The plots as described in each task.

Programming Tasks

Note : For the programming tasks of this assignment, there is not a specific language requirement you have to follow. However, as with Project 1 tasks should be completed in a compiled language that gives you direct access to memory management and bit-manipulation primitives. Good candidates for implementing this project would be C, C++ (ideally modern variants such as C++11/14/17), Rust or Go (though e.g. Java and C# would also work). If you are working in a managed memory language, please mind the memory usage, as the point of this project is to measure the overhead of these succinct data structures. You may not use a succinct data structure library to implement these tasks (the point is for you to implement them yourself).

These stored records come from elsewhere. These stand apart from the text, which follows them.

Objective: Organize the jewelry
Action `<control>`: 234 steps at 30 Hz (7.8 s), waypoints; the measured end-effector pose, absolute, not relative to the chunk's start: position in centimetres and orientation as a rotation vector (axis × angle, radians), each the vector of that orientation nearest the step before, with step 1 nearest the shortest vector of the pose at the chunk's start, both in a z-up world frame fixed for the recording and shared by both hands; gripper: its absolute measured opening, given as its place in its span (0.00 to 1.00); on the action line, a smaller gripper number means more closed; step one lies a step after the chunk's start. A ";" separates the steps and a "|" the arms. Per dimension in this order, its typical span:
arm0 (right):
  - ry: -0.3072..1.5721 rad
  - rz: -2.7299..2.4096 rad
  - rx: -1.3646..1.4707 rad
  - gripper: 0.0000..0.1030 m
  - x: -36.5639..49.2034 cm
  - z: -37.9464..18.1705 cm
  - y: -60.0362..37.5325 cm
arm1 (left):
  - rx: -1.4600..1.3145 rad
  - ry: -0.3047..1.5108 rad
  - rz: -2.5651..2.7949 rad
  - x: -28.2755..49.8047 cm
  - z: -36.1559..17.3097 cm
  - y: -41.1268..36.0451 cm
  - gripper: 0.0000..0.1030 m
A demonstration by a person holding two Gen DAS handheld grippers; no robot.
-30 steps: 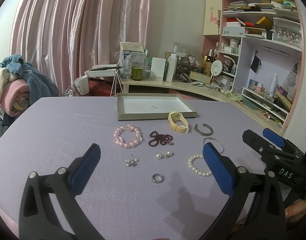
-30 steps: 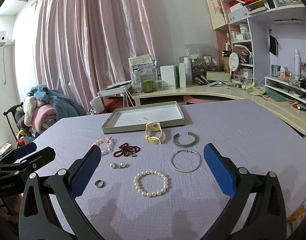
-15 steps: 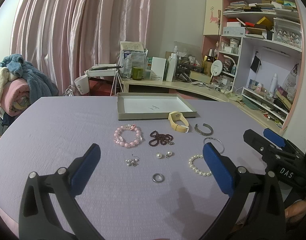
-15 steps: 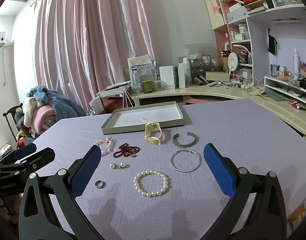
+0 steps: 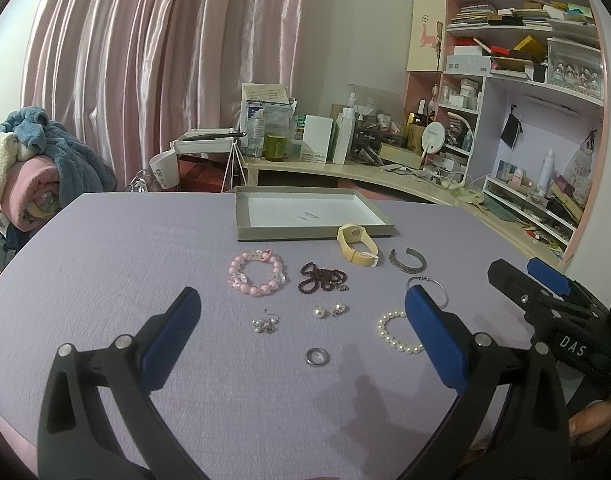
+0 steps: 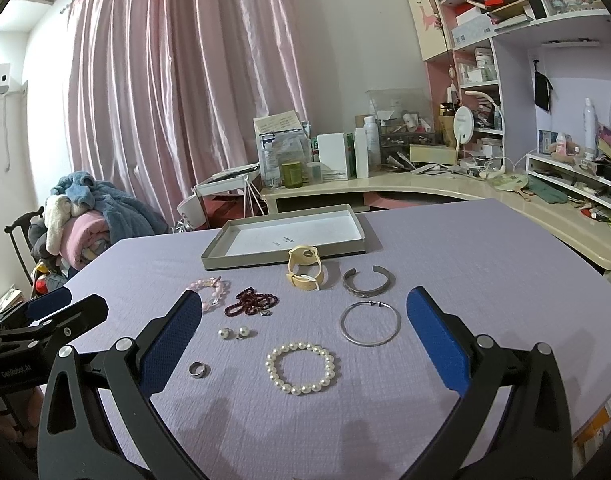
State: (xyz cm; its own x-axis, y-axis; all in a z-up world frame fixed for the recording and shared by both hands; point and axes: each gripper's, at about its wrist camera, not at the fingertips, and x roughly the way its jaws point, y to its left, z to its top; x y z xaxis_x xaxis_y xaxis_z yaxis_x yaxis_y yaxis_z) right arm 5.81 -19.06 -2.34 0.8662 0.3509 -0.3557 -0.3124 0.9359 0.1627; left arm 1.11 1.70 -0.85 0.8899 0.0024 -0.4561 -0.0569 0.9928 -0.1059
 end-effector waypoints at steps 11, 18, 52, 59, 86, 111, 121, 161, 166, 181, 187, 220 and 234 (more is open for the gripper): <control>0.391 0.348 0.101 0.99 5.8 -2.5 -18.9 | -0.120 0.474 0.032 1.2 -0.9 1.8 0.98; 0.398 0.342 0.102 0.99 6.1 -2.4 -19.1 | -0.123 0.475 0.044 1.1 -1.1 2.2 0.98; 0.907 0.358 -0.086 0.09 12.7 -10.7 -15.8 | -0.148 0.755 0.100 5.0 -5.0 4.3 0.98; 0.815 0.426 0.018 0.09 11.5 -7.6 -17.5 | -0.113 0.814 0.019 6.9 -6.7 2.4 0.94; 0.806 0.422 0.104 0.10 11.4 -6.6 -19.6 | -0.003 0.888 -0.001 9.7 -10.3 -1.2 0.21; 0.604 0.472 0.077 0.09 19.8 3.4 -17.9 | -0.106 0.683 -0.006 16.7 1.6 5.0 0.21; 0.589 0.500 0.081 0.10 30.2 5.1 -14.9 | -0.080 0.676 -0.017 27.0 4.3 6.0 0.21; 0.765 0.391 0.195 0.58 40.3 -3.0 -16.7 | -0.078 0.784 -0.028 41.9 -2.9 6.8 0.38; 0.744 0.364 0.216 0.58 38.7 -2.5 -18.3 | -0.101 0.754 0.007 40.7 -2.0 7.8 0.51; 0.713 0.249 0.216 0.58 27.7 -2.7 -23.1 | -0.141 0.650 0.224 21.9 -0.1 11.9 0.81; 0.739 0.226 0.206 0.58 22.7 -4.4 -23.7 | -0.162 0.669 0.259 15.9 -1.6 11.6 0.86; 0.959 0.176 -0.049 0.98 20.8 -12.1 -18.3 | -0.149 0.772 0.200 7.4 -6.3 7.5 0.95; 0.895 0.210 -0.077 0.69 21.1 -11.6 -17.6 | -0.158 0.807 0.180 8.3 -7.1 7.1 0.95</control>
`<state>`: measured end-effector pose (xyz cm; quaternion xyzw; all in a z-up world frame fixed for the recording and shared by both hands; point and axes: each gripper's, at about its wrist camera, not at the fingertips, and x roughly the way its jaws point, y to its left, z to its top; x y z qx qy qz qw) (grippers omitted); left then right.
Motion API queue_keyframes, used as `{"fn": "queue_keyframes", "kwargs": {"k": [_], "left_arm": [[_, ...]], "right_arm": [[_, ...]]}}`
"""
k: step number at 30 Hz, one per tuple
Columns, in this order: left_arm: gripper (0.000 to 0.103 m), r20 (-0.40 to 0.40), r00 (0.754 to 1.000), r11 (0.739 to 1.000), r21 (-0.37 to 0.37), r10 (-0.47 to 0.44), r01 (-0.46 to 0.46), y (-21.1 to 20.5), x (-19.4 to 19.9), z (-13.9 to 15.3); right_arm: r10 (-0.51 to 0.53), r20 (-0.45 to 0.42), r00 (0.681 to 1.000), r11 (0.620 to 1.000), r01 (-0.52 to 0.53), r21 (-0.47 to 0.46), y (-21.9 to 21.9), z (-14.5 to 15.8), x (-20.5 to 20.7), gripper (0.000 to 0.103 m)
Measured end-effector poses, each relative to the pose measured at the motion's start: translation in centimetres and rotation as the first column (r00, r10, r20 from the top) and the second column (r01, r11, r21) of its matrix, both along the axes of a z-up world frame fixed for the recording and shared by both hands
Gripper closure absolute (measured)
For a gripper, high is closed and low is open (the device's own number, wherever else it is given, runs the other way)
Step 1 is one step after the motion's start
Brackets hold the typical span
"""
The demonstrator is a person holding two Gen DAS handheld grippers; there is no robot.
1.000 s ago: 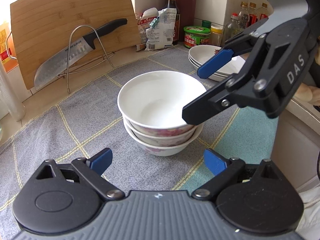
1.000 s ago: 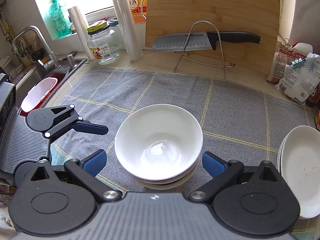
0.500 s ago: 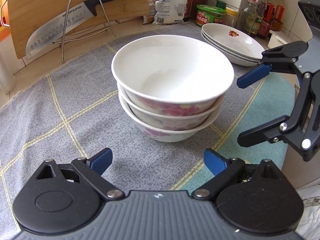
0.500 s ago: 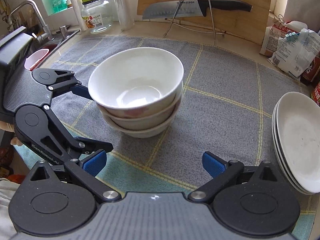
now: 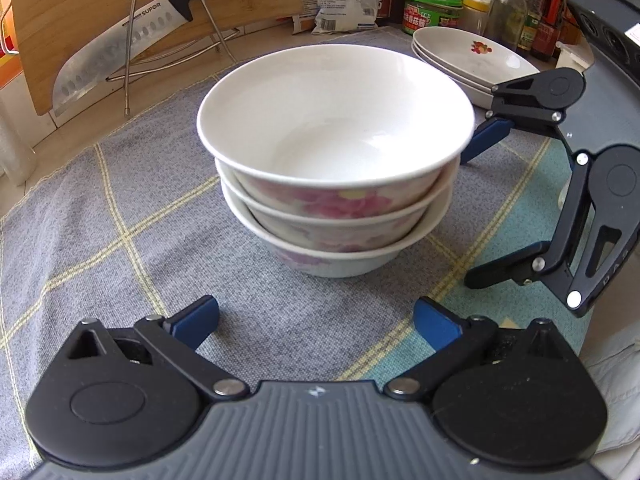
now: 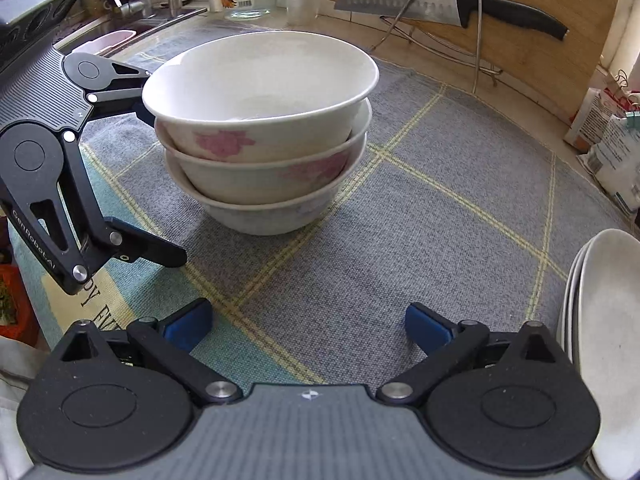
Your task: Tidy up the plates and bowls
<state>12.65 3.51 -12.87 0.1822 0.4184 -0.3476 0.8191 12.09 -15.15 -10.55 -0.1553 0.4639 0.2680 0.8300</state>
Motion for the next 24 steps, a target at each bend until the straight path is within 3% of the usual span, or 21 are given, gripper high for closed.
{"fn": "queue_keyframes", "kwargs": {"k": [7,13,24], "left_arm": [[0.000,-0.002,1.000,1.000,0.006,0.004,-0.004,-0.2,0.0,0.2],[0.000,0.016,0.999,0.999,-0.010,-0.051,0.051,0.0,0.2,0.1],[0.001,0.074,0.969,0.968,-0.069,-0.237,0.242,1.2,1.8,-0.2]], "right_arm": [[0.049,0.078,0.996,0.997,-0.054,0.064,-1.5,-0.4,-1.5,0.000],[0.047,0.142,0.989,0.993,-0.062,0.100,-2.0,-0.8,-2.6,0.000],[0.077,0.059,0.995,0.997,-0.078,0.025,0.7,-0.2,-0.3,0.000]]}}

However, you may choose to use a library to provide the basic bit-vector representation and direct access operations if you wish (i.e. you may use the library to allow creation, population and direct access to a bit-vector, but not for rank, select, or any other “higher-level” operations). Also, note that you will find implementations of rank and select all over the place (some even from the previous iteration of this course). The point of the project is for you to implement these yourself, so please avoid the desire to comb through that existing code.

If you do end up deriving some piece of your code from a source you encounter (either code, or a paper), make sure to cite this source in both your code and in the homework you turn in.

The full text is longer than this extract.